Desde que nací supe que no iba a tener buena suerte. Mi mamá murió cuando yo tenía cinco años a causa de tuberculosis. Después de eso no quedó mucho de lo que se podía llamar familia. Mi papá no supo qué hacer con ocho hijos así que nos llevó a una mina abandonada, tratábamos de sobrevivir entre piedras y hambre hasta que unos días después nos encontraron. A mis hermanos los mandaron con familias, menos a mí.
La deformidad en mi ojo y el carácter que tenía hacían que nadie me quisiera, es por lo que terminé siendo propiedad del estado.
Viví la infancia con una mujer que solo me cuidaba por el dinero que recibía. A tan corta edad ya conocía la violencia y el rechazo, eso mismo era lo que me había convertido en un problema. El poco tiempo que pasé en la escuela no fue más que burlas. Todo mi alrededor se había encargado de hacerme sentir mal, las bromas constantes me torturaron toda mi adolescencia.
Me arrestaron por no asistir a clases. Le dije al juez que prefería un reformatorio antes que un hogar sustituto. A los 17 años ya estaba en la penitenciaría, donde agredí a otro preso con un bate.
Salí en 1950, luego de un tiempo en Joplin me fui a California a trabajar como lavaplatos. Un día, sin un motivo claro compré una pistola, a veces actuaba sin pensarlo dos veces.

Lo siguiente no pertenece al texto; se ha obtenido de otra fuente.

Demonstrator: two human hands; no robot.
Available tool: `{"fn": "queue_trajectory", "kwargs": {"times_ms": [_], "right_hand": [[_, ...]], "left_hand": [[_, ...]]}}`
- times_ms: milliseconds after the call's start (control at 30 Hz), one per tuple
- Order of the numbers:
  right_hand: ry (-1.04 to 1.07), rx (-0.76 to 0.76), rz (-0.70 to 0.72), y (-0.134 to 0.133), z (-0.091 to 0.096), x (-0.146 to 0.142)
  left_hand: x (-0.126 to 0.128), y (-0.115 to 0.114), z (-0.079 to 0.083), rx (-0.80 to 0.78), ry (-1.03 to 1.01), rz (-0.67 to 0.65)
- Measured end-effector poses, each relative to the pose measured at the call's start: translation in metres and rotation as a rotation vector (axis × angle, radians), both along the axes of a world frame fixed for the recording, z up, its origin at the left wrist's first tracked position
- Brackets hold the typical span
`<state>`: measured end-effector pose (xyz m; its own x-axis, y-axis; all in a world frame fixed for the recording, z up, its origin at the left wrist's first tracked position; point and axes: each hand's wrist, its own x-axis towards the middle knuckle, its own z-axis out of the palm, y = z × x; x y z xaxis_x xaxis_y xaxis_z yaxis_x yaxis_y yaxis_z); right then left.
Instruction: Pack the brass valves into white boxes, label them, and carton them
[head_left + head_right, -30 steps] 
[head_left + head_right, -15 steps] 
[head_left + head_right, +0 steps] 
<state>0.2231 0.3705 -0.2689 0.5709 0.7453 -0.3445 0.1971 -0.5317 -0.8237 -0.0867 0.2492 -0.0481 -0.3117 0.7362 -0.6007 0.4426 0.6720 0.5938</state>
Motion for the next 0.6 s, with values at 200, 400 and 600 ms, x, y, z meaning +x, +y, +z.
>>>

Fue un 30 de diciembre cuando hice autostop. Un mecánico me subió sin sospechar nada. No tardé en robarle, amenazarlo para esconderlo en el maletero, sin embargo, logró escapar. Su coche se quedó sin gasolina, lo que me llevó a otra oportunidad.
Una familia completa esta vez: Carl Mosser, su esposa, sus tres hijos y una mascota. Los mantuve cautivos, conduciendo durante días. Carl intentó defenderse en una gasolinera, pero no era más fuerte que yo. Decidí matar a todos, incluso al perro.
Tiré los cuerpos en una mina, cerca del lugar donde mi papá me había dejado de niño. No pude evitar recordar el abandono, ese momento había dejado una gran marca dolorosa.
Volví a California donde dejé el auto lleno de sangre y me escondí. Tomé como rehén a un ayudante del sheriff llamado Homer. Me caía bien su esposa; me había tratado como un ser humano (trabajamos un tiempo juntos), por eso no lo maté. Pero sí maté a otro: Robert Dewey, un vendedor que intentó quitarme el arma.
Luego crucé la frontera con dos cazadores que también secuestré. Pensaba que nadie me encontraría hasta que, en Santa Rosalía un policía mexicano me reconoció. Me quitó el arma y me arrestó.
En Oklahoma me dieron 300 años por los Mosser y en California me condenaron a muerte por Dewey. El 12 de diciembre de 1952 caminé por el corredor de la muerte donde esperé mi ejecución.
Dije lo que siempre sentí, mis últimas palabras: “Los odio a todos, y todos me odian a mí.”
Mala suerte. Así estaba marcada mi mano izquierda: Hard Luck, ese era mi destino.
Esa noche cerré los ojos y parte de mi murió, mientras la otra se repartía entre periódicos y noticieros.
Mis fotos se encontraban impresas sobre portadas de miles de periódicos. Un pequeño niño, de quizá ocho o nueve años, observó mi rostro sin entender del todo lo que había provocado. Quince años después, ese pequeño conformó una banda y regresé a su mente para formar parte de una canción.
Más tarde durante la grabación de su álbum L.A. Woman. Juguetearon con el tema (Ghost) Riders in the Sky. Robby marcó un trémolo bajo con la guitarra, John fijó un ritmo suave de jazz, Ray creó nuevamente una línea de bajo con la mano izquierda mientras que con la derecha otra de sus introducciones con el teclado. A Jim se le ocurrió añadir la letra “killer on the road”. Así nació la canción “Riders on the Storm”.
“There’s a killer on the road
His brain is squirmin’ like a toad
Take a long holiday
Let your children play
If you give this man a ride, sweet family will die”
Además, el cantante revivió mi historia en una película donde pudo sentirse en mi piel, formar parte de mis pensamientos más profundos donde rememoró mis asesinatos haciendo autostop y engañando a familias con una pistola calibre .32.
Incluso decidió hacerle una broma a Michael McClure por teléfono, donde lo engañó diciéndole que había hecho autostop en el desierto para matar al conductor, sorprendentemente lo creyó.
Siempre supe que la lluvia, aunque parecía lavar la sangre, no cambiaba nada. La muerte siempre permanece. Ni la tormenta ni el tiempo pueden alejar nuestro final. Y aunque cierren los ojos, el asesino sigue en la carretera.